Once again, of course, the package doesn't come
pre-typed, but core.typed
lets me correct for that:
(t/def-alias Queue (t/Map String t/AnyInteger))
(t/ann ^:no-check clojure.data.priority-map/priority-map [ -> Queue])
(t/ann ^:no-check pmap-assoc [Queue String (U nil t/AnyInteger) -> Queue])
(def pmap-assoc assoc)
(t/ann ^:no-check pmap-peek [Queue -> (Vector* String t/AnyInteger)])
(def pmap-peek peek)
(t/ann ^:no-check pmap-pop [Queue -> Queue])
(def pmap-pop pop)
The full cache layering can be summarized with these declarations:
(t/def-alias Graph "Graph of tokens to nodes" (t/Map String Node))
(t/ann fetch-node-from-imdb [String -> Node])
(t/ann fetch-node-from-mongo-fallback-to-imdb [String -> Node])
(t/ann fetch-node-from-graph-fallback-to-mongo [Graph String -> (Vector* Graph Node)])
And now for the core of the algorithm. Since I have complete control over my
own code, there will be none of this ^:no-check
nonsense; every single
line is type-checked. As the following function illustrates, core.typed
is doing a lot of work on my behalf:
(t/ann update-queue [Queue Graph String (t/Seqable String) -> Queue])

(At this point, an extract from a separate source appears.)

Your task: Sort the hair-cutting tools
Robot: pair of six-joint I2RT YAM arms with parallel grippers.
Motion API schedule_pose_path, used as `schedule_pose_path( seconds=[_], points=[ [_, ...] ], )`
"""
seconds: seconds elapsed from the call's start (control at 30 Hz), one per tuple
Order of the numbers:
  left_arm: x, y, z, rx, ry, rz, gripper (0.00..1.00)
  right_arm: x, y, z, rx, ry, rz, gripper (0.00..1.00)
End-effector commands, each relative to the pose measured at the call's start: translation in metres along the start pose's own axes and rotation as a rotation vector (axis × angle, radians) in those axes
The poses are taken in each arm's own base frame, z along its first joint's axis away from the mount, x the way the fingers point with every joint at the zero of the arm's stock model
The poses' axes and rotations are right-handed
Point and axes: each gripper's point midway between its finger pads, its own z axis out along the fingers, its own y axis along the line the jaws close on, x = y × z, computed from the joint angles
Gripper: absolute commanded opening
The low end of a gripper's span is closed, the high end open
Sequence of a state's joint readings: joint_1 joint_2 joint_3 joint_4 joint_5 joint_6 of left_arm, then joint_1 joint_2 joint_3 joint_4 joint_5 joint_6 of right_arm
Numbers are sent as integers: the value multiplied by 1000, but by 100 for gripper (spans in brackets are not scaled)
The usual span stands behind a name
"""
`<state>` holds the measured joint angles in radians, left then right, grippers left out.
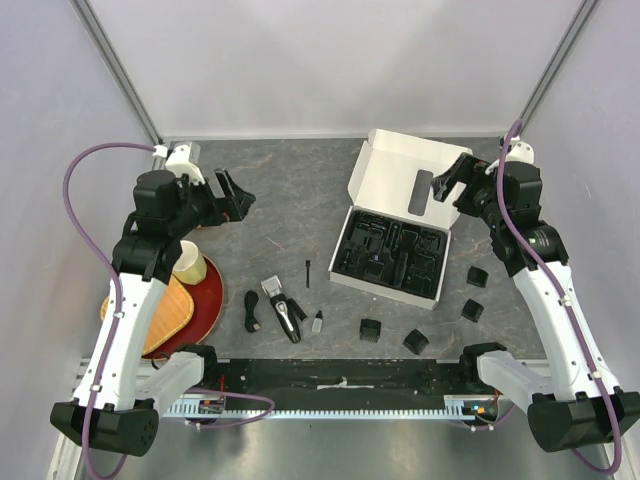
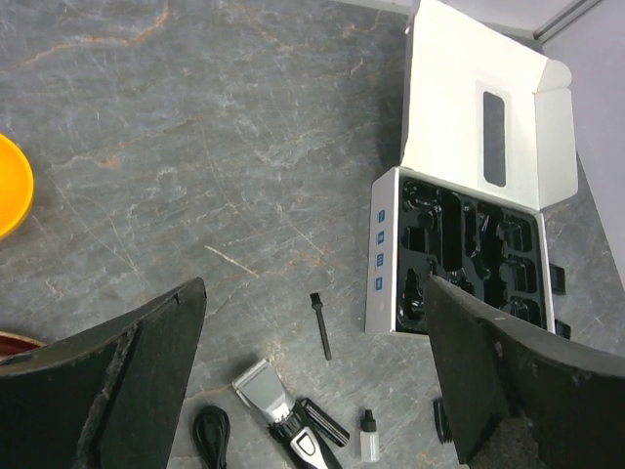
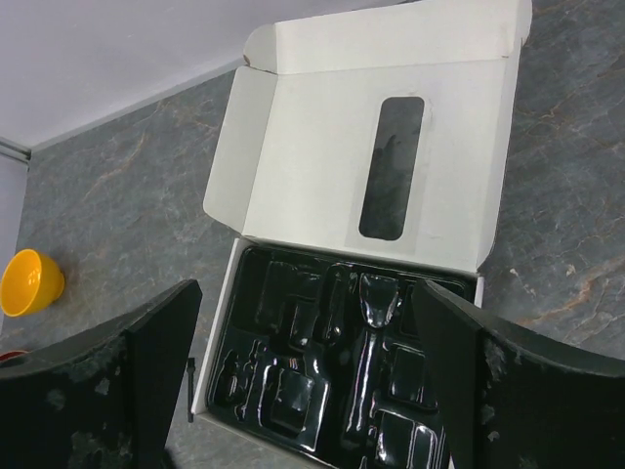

(defn update-queue [queue graph id links]
(reduce (t/fn> :- Queue [q :- Queue id :- String]
(pmap-assoc q id (:distance (get graph id)))) queue links))
To verify that this code does indeed produce a Queue
, type must be
properly inferred through 4 layers of function calls, one of them higher-order.
I find that impressive.
Had I fat-fingered the last line as
... (pmap-assoc id q (:distance (get graph id)))) queue links)
I would have learned that immediately
Type Error (imdb.core:219:18) Type mismatch:
Expected: Queue
Actual: String
in: (imdb.core/pmap-assoc id412107 q (:distance (clojure.lang.RT/get graph id412107)))
Type Error (imdb.core:219:18) Type mismatch:
Expected: String
Actual: Queue
in: (imdb.core/pmap-assoc id412107 q (:distance (clojure.lang.RT/get graph id412107)))
rather than having to deduce it from some downstream catastrophe.
The rest of the algorithm contains few surprises. As promised, it's purely functional, with multiple iterations of the graph emerging from an recursion and reduction.
(defn update-distance
"Update :distance field in graph node id to be one greater than di if appropriate
and return the updated graph."
[entry graph id]
(let [di (distance entry)
[graph node] (fetch-node-from-graph graph id)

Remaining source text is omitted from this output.